Problem description =>
What is needed is an exact copy of all the records.

Extracted entries =>
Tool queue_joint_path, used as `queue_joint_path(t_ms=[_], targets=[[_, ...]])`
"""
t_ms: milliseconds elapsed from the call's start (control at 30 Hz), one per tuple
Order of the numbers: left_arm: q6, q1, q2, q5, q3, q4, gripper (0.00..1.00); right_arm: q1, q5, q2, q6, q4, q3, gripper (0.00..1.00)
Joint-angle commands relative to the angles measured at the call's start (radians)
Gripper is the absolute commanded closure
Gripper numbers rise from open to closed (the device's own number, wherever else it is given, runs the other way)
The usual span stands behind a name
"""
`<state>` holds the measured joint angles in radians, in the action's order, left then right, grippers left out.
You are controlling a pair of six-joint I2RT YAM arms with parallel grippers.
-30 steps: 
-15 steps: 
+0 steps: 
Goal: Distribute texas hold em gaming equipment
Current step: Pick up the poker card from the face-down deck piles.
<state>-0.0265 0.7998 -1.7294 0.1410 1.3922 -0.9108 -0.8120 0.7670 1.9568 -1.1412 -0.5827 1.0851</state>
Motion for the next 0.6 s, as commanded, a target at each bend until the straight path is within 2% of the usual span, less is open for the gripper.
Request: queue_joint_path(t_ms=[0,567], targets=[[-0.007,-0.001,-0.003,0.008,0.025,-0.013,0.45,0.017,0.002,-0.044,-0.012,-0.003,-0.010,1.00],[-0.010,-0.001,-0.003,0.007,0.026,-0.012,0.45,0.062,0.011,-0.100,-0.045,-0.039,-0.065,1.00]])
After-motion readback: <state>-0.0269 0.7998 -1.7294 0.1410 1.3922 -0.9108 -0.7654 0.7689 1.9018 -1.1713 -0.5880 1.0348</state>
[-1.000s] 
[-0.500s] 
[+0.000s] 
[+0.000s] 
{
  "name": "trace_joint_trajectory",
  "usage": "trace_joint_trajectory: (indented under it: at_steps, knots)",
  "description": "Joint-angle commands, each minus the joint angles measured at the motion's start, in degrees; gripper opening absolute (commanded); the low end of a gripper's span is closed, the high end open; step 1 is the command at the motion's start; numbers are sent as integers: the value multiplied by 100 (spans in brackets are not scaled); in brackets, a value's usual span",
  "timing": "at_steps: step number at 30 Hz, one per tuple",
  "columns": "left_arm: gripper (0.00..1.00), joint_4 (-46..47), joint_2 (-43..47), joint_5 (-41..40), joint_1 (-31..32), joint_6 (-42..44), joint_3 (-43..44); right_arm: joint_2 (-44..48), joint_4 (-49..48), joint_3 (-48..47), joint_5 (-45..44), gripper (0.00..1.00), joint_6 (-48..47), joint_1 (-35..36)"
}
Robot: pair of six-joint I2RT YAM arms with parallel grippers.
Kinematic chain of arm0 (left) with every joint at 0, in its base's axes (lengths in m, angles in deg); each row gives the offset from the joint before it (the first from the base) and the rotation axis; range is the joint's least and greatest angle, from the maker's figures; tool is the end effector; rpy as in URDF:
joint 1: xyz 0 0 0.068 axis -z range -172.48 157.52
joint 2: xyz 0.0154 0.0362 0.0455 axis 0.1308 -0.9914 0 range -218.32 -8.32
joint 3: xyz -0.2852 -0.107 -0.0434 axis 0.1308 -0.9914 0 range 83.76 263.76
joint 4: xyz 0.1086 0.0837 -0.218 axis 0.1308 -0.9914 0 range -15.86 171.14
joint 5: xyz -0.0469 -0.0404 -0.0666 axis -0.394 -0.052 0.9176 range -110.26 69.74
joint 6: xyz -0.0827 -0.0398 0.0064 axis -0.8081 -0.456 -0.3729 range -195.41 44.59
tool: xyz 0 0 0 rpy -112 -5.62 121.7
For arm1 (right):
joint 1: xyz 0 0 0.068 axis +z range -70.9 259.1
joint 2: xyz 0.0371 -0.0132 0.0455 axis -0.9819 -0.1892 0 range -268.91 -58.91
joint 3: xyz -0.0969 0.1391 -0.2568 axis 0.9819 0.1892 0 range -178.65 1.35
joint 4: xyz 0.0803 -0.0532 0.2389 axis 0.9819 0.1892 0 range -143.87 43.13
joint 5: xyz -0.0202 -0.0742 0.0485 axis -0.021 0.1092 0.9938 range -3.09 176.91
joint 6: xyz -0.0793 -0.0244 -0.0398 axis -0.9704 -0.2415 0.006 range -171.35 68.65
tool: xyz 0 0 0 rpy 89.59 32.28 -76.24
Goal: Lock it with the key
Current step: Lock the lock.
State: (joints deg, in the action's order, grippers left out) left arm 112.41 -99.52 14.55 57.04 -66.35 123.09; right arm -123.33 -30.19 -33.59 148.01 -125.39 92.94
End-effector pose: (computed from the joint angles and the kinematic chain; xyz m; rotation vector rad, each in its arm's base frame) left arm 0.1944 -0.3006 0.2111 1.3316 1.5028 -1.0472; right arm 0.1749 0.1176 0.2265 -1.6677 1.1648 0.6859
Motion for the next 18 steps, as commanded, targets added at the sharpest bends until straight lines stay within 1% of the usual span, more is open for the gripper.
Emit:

Problem solution =>
Tool queue_joint_path, used as `queue_joint_path(t_ms=[_], targets=[[_, ...]])`
"""
t_ms: milliseconds elapsed from the call's start (control at 30 Hz), one per tuple
Order of the numbers: left_arm: q6, q1, q2, q5, q3, q4, gripper (0.00..1.00); right_arm: q1, q5, q2, q6, q4, q3, gripper (0.00..1.00)
Joint-angle commands relative to the angles measured at the call's start (radians)
Gripper is the absolute commanded closure
Gripper numbers rise from open to closed (the device's own number, wherever else it is given, runs the other way)
The usual span stands behind a name
"""
`<state>` holds the measured joint angles in radians, in the action's order, left then right, grippers left out.
You are controlling a pair of six-joint I2RT YAM arms with parallel grippers.
-30 steps: 
-15 steps: 
+0 steps: 
Goal: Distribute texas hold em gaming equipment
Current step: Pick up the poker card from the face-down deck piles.
<state>-0.0265 0.7998 -1.7294 0.1410 1.3922 -0.9108 -0.8120 0.7670 1.9568 -1.1412 -0.5827 1.0851</state>
Motion for the next 0.6 s, as commanded, a target at each bend until the straight path is within 2% of the usual span, less is open for the gripper.
Request: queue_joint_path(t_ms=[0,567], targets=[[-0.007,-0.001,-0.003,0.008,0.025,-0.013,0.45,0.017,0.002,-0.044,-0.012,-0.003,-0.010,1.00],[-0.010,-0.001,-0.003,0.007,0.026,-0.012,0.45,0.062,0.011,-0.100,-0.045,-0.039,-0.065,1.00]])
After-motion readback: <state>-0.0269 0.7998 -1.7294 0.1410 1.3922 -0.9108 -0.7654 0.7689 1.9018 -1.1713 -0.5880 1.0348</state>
[-1.000s] 
[-0.500s] 
[+0.000s] 
[+0.000s] 
{
  "name": "trace_joint_trajectory",
  "usage": "trace_joint_trajectory: (indented under it: at_steps, knots)",
  "description": "Joint-angle commands, each minus the joint angles measured at the motion's start, in degrees; gripper opening absolute (commanded); the low end of a gripper's span is closed, the high end open; step 1 is the command at the motion's start; numbers are sent as integers: the value multiplied by 100 (spans in brackets are not scaled); in brackets, a value's usual span",
  "timing": "at_steps: step number at 30 Hz, one per tuple",
  "columns": "left_arm: gripper (0.00..1.00), joint_4 (-46..47), joint_2 (-43..47), joint_5 (-41..40), joint_1 (-31..32), joint_6 (-42..44), joint_3 (-43..44); right_arm: joint_2 (-44..48), joint_4 (-49..48), joint_3 (-48..47), joint_5 (-45..44), gripper (0.00..1.00), joint_6 (-48..47), joint_1 (-35..36)"
}
Robot: pair of six-joint I2RT YAM arms with parallel grippers.
Kinematic chain of arm0 (left) with every joint at 0, in its base's axes (lengths in m, angles in deg); each row gives the offset from the joint before it (the first from the base) and the rotation axis; range is the joint's least and greatest angle, from the maker's figures; tool is the end effector; rpy as in URDF:
joint 1: xyz 0 0 0.068 axis -z range -172.48 157.52
joint 2: xyz 0.0154 0.0362 0.0455 axis 0.1308 -0.9914 0 range -218.32 -8.32
joint 3: xyz -0.2852 -0.107 -0.0434 axis 0.1308 -0.9914 0 range 83.76 263.76
joint 4: xyz 0.1086 0.0837 -0.218 axis 0.1308 -0.9914 0 range -15.86 171.14
joint 5: xyz -0.0469 -0.0404 -0.0666 axis -0.394 -0.052 0.9176 range -110.26 69.74
joint 6: xyz -0.0827 -0.0398 0.0064 axis -0.8081 -0.456 -0.3729 range -195.41 44.59
tool: xyz 0 0 0 rpy -112 -5.62 121.7
For arm1 (right):
joint 1: xyz 0 0 0.068 axis +z range -70.9 259.1
joint 2: xyz 0.0371 -0.0132 0.0455 axis -0.9819 -0.1892 0 range -268.91 -58.91
joint 3: xyz -0.0969 0.1391 -0.2568 axis 0.9819 0.1892 0 range -178.65 1.35
joint 4: xyz 0.0803 -0.0532 0.2389 axis 0.9819 0.1892 0 range -143.87 43.13
joint 5: xyz -0.0202 -0.0742 0.0485 axis -0.021 0.1092 0.9938 range -3.09 176.91
joint 6: xyz -0.0793 -0.0244 -0.0398 axis -0.9704 -0.2415 0.006 range -171.35 68.65
tool: xyz 0 0 0 rpy 89.59 32.28 -76.24
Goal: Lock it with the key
Current step: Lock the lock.
State: (joints deg, in the action's order, grippers left out) left arm 112.41 -99.52 14.55 57.04 -66.35 123.09; right arm -123.33 -30.19 -33.59 148.01 -125.39 92.94
End-effector pose: (computed from the joint angles and the kinematic chain; xyz m; rotation vector rad, each in its arm's base frame) left arm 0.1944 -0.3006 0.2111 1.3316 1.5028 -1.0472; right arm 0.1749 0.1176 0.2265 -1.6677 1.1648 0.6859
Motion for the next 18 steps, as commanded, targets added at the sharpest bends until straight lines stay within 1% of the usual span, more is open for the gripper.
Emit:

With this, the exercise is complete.